[Items from a data source]
● ● ● ● ●

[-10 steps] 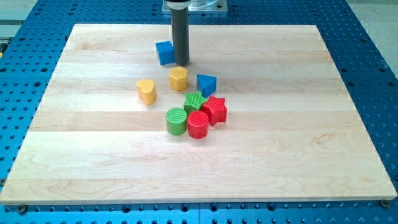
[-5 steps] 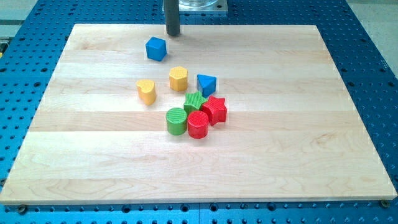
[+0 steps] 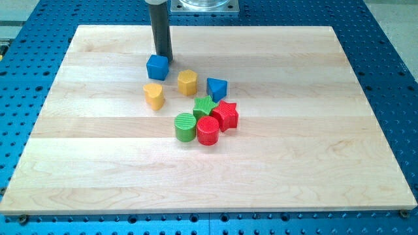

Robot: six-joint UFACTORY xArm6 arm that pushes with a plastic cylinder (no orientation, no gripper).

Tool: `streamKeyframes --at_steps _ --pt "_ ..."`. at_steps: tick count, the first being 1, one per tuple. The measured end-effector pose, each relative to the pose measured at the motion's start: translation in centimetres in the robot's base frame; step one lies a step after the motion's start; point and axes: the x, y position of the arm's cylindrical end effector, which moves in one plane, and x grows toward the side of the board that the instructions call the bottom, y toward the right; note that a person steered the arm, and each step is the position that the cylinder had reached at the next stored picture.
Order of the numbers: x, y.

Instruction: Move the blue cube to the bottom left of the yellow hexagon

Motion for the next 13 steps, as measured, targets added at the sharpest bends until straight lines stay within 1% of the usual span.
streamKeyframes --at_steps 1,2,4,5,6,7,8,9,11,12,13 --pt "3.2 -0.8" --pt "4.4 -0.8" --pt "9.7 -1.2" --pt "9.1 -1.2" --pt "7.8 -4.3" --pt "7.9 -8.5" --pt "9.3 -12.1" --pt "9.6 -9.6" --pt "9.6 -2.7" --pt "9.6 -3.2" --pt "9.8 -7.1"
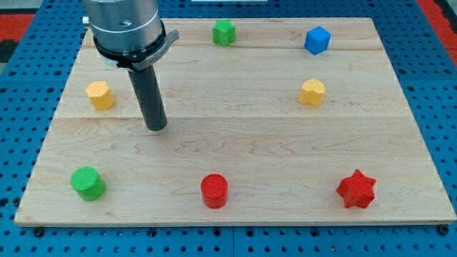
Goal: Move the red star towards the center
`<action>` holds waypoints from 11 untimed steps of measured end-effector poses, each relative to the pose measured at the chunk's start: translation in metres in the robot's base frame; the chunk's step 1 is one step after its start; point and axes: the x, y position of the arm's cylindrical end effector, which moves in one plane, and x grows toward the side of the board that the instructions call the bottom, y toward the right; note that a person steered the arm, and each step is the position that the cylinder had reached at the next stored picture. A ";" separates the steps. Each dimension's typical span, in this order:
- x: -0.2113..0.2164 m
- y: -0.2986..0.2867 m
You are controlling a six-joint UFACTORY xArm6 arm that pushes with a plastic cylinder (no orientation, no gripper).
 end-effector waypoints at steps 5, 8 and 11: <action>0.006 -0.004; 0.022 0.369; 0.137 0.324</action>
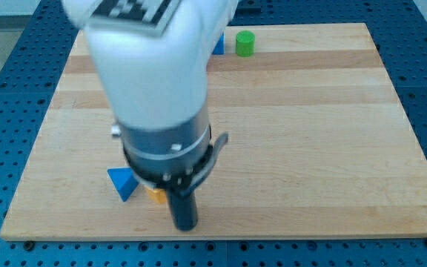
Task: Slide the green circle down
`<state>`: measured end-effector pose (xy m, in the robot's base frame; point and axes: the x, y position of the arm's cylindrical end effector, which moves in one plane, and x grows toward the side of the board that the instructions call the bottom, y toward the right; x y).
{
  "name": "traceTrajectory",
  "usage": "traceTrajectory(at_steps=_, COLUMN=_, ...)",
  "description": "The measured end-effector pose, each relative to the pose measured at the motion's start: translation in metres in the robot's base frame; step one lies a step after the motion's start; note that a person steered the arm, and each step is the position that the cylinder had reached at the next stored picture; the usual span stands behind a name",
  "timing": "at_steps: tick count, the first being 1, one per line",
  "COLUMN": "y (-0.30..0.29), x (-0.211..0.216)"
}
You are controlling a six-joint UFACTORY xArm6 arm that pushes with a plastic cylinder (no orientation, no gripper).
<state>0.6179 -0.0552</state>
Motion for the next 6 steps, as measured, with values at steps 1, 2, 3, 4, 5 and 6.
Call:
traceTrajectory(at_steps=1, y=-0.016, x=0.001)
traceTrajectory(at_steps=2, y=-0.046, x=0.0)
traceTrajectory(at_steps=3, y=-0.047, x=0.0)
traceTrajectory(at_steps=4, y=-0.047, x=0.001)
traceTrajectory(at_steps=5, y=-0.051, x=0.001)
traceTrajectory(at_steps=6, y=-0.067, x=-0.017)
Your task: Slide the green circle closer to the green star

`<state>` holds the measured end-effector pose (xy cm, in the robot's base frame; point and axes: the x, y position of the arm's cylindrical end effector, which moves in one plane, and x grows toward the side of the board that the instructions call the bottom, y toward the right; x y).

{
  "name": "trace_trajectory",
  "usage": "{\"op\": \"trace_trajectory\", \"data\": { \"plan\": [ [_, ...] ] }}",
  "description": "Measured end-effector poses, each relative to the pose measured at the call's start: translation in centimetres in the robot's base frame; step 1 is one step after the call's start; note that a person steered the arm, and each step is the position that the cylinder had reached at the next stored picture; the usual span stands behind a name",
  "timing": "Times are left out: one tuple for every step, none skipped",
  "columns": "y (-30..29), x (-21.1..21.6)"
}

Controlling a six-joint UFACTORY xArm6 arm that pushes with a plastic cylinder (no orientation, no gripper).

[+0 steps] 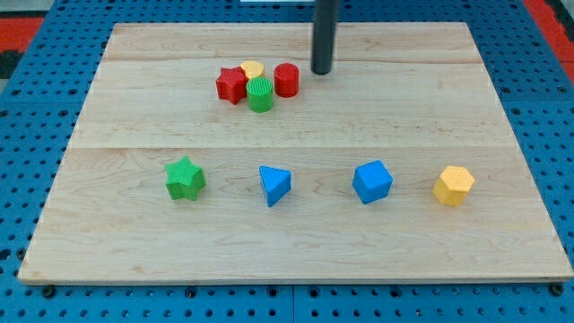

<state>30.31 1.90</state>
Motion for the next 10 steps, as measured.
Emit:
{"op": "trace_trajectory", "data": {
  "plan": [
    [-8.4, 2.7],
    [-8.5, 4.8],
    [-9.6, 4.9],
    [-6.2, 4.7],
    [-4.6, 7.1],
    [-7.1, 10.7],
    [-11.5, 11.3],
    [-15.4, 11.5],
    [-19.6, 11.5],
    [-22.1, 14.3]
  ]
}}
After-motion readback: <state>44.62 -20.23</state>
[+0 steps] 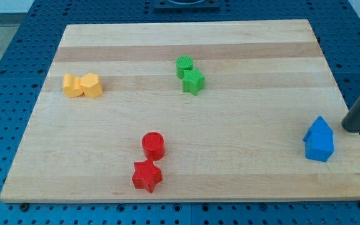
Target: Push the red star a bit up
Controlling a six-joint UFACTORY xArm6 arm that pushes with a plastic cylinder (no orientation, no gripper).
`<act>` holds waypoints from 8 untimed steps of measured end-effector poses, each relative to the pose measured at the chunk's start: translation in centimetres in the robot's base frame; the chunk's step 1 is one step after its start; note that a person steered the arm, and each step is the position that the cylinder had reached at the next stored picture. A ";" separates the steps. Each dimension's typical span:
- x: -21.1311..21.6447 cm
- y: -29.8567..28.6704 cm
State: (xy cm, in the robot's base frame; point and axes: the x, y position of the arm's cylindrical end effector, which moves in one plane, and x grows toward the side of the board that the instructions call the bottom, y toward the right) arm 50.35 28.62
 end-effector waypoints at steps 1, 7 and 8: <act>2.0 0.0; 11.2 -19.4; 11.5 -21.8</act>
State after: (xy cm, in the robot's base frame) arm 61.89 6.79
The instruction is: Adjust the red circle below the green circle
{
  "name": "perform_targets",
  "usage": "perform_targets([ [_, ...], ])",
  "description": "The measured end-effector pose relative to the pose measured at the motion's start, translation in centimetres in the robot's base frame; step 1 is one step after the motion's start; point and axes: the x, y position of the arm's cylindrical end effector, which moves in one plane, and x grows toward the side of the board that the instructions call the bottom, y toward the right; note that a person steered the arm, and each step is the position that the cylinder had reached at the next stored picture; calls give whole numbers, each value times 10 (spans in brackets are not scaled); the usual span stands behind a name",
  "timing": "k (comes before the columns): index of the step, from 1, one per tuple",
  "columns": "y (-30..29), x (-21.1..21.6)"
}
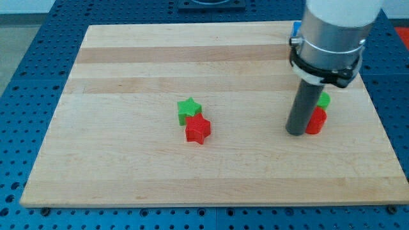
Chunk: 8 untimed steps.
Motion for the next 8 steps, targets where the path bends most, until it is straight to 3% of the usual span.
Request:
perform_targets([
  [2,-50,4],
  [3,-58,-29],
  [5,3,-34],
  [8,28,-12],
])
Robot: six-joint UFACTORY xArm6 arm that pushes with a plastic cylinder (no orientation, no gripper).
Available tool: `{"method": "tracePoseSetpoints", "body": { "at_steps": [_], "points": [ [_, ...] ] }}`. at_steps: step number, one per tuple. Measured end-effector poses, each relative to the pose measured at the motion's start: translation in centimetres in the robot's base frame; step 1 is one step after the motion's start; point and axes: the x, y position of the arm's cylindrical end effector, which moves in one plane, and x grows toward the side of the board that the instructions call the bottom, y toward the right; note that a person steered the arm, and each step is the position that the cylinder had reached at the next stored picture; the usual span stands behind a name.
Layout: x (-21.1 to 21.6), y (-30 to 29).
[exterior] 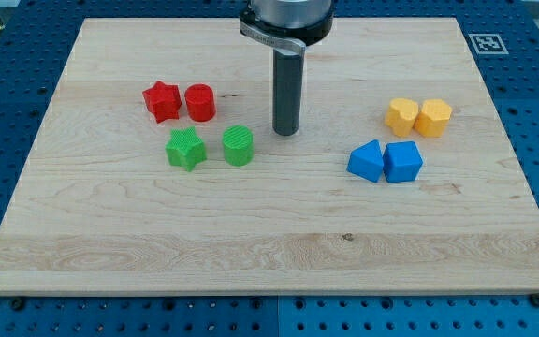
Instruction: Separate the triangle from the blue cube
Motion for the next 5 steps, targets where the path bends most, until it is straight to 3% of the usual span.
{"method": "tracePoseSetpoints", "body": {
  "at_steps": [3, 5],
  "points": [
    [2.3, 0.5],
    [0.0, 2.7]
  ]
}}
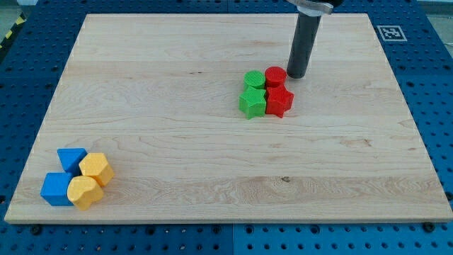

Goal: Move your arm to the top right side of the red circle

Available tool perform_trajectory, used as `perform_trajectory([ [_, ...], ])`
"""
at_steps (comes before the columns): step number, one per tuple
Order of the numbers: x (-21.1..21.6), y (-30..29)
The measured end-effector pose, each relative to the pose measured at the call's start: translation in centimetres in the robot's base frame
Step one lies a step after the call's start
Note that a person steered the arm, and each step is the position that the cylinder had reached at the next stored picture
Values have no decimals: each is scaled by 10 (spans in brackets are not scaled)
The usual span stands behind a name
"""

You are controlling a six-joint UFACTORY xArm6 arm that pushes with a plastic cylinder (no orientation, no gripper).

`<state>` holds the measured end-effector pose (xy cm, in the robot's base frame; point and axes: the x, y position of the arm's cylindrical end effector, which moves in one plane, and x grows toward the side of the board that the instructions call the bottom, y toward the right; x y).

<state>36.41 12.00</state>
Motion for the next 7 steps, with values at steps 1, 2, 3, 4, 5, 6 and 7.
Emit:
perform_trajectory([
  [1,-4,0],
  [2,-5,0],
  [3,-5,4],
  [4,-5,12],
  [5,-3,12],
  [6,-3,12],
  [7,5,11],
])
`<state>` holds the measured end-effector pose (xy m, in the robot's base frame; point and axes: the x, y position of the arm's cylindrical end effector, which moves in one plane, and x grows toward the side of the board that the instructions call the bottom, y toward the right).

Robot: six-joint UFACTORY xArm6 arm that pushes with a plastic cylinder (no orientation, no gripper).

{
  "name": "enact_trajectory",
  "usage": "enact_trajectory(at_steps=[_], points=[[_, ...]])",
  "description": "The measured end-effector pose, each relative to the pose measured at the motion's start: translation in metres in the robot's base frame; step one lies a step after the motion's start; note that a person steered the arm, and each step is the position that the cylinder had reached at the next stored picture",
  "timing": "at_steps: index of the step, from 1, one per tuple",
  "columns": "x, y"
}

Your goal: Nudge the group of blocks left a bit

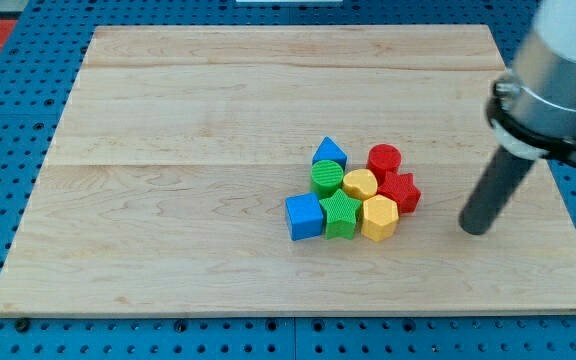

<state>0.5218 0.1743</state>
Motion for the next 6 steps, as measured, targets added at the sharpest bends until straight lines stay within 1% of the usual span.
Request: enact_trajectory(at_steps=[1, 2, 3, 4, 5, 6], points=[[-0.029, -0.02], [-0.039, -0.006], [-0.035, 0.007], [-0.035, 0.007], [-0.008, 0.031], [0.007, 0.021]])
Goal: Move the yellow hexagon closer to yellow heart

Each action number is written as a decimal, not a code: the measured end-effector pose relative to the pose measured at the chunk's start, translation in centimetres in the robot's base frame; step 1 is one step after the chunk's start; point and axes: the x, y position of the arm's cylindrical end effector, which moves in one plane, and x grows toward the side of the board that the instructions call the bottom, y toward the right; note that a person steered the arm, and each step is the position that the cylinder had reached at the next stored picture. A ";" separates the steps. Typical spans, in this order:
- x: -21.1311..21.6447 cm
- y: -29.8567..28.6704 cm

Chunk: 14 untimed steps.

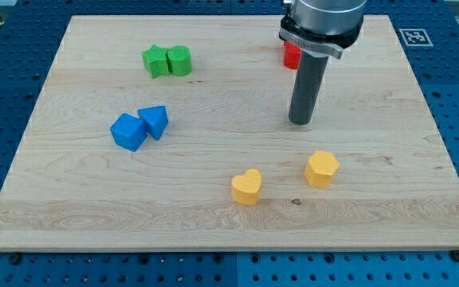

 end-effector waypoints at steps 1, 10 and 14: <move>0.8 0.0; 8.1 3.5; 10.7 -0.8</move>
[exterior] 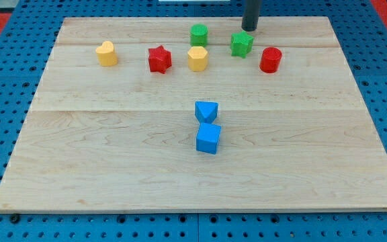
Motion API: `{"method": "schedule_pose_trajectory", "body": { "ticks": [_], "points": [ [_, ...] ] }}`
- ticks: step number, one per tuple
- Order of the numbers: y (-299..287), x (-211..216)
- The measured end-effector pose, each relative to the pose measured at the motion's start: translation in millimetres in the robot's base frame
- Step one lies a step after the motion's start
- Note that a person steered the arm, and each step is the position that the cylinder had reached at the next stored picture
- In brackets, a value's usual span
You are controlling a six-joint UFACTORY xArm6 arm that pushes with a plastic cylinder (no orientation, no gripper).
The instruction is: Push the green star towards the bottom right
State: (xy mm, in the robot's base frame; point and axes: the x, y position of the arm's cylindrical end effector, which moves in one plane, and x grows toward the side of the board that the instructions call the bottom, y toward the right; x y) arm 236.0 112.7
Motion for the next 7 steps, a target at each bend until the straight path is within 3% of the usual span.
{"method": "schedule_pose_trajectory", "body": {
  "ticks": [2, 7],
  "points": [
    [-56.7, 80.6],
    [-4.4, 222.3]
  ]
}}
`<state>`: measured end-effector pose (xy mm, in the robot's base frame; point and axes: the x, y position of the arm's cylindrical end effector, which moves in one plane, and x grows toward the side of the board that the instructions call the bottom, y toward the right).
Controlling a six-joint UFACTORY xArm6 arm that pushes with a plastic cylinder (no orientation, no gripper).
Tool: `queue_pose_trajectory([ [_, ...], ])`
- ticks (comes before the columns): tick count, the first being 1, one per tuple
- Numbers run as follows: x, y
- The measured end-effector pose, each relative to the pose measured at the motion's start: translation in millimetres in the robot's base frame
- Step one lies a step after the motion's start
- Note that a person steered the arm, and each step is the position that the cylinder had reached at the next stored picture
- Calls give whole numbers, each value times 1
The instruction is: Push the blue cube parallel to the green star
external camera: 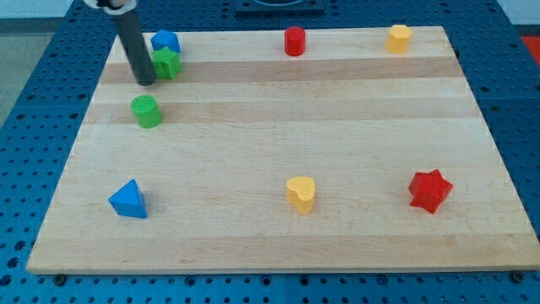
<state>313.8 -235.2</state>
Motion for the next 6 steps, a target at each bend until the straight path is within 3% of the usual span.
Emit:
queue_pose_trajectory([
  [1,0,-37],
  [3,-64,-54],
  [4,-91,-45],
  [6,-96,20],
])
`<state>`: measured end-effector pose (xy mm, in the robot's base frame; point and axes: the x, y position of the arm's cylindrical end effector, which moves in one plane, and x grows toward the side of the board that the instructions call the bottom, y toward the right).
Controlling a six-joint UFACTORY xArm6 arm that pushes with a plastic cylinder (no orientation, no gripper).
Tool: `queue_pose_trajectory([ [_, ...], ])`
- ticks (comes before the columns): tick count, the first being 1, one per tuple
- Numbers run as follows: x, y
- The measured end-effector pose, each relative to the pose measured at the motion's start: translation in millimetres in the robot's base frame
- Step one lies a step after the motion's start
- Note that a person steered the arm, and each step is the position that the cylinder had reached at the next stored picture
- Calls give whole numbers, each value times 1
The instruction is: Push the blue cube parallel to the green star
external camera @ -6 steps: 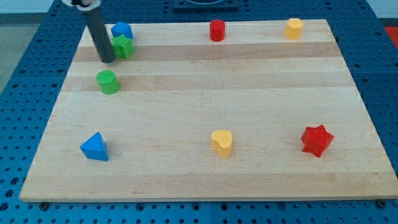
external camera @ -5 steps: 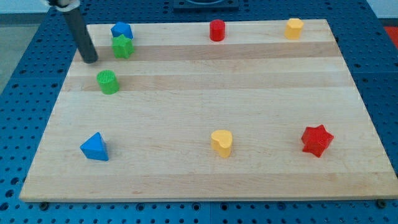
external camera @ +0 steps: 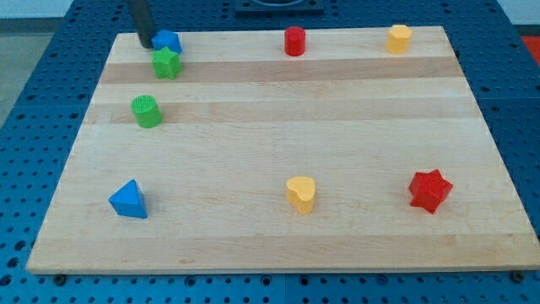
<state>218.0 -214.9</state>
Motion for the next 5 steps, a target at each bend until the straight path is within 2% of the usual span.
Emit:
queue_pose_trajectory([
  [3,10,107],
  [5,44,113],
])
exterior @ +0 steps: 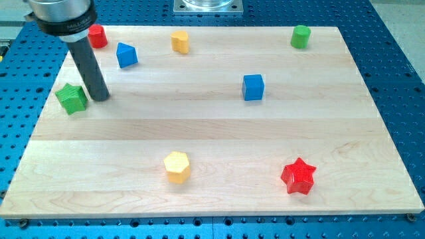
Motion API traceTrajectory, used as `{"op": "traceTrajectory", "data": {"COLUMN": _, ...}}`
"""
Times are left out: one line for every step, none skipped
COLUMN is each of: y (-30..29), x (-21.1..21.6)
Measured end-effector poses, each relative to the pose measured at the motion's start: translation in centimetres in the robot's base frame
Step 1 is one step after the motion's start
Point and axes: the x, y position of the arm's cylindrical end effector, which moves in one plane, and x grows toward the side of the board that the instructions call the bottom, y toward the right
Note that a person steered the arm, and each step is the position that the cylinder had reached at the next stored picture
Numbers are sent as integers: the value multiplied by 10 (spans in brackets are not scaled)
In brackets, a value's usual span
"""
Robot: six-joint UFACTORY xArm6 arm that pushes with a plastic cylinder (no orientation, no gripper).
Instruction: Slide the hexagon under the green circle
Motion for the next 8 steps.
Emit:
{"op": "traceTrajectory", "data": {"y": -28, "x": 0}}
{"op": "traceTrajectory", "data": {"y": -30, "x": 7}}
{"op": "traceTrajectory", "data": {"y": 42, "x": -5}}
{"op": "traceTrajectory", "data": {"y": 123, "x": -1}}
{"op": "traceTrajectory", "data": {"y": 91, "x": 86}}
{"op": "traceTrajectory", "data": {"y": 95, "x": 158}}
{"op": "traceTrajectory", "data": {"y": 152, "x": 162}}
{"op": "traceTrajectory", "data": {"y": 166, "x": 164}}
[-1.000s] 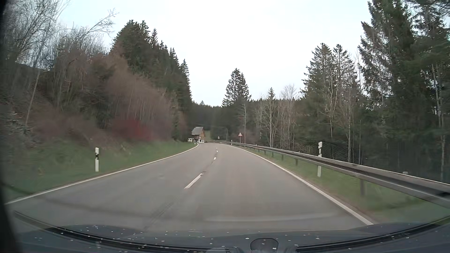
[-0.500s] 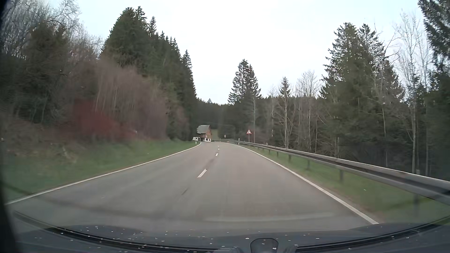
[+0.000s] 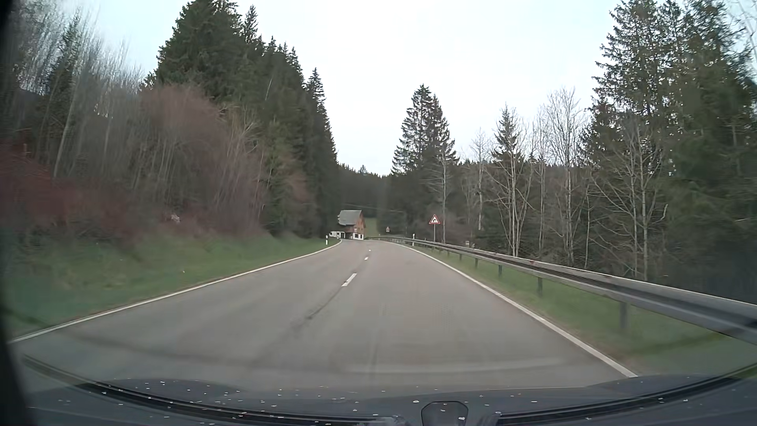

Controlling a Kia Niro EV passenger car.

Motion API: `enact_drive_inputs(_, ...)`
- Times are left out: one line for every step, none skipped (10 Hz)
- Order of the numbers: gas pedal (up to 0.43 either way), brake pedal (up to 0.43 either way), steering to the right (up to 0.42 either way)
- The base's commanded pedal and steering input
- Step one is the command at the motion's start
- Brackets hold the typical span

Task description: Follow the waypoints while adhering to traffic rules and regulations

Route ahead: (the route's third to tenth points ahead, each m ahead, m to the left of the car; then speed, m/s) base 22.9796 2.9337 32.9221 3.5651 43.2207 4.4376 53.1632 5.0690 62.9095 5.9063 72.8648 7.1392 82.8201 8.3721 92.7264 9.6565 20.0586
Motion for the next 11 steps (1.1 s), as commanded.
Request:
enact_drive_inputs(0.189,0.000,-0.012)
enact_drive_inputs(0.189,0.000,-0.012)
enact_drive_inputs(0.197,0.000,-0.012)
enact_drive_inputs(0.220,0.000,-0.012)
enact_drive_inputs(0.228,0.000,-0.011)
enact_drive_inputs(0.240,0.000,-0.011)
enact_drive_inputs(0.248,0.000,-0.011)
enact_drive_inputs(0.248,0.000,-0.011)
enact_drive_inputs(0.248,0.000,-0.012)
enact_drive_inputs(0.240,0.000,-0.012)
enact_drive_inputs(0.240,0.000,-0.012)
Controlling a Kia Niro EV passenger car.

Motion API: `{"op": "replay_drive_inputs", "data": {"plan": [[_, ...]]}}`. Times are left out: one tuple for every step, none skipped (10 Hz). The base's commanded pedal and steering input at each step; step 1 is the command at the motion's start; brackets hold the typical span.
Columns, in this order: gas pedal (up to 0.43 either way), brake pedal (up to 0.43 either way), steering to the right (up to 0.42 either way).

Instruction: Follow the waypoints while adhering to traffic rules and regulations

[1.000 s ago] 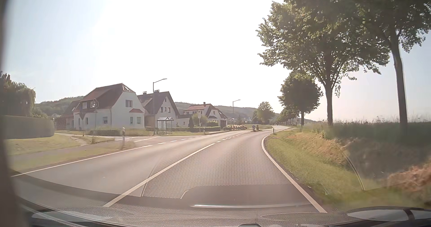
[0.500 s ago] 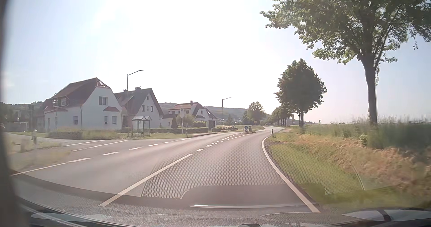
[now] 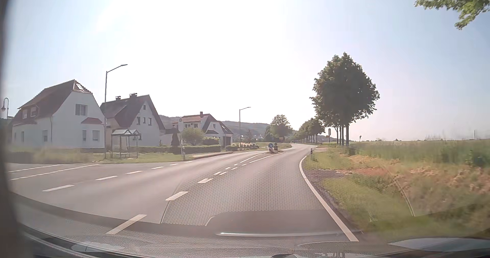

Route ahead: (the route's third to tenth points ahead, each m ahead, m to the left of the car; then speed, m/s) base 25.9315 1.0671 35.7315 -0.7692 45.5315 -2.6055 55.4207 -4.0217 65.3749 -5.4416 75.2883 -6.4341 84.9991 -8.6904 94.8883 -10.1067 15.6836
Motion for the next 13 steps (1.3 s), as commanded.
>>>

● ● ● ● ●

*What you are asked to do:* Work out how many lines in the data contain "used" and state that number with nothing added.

*Solution for this problem:* 2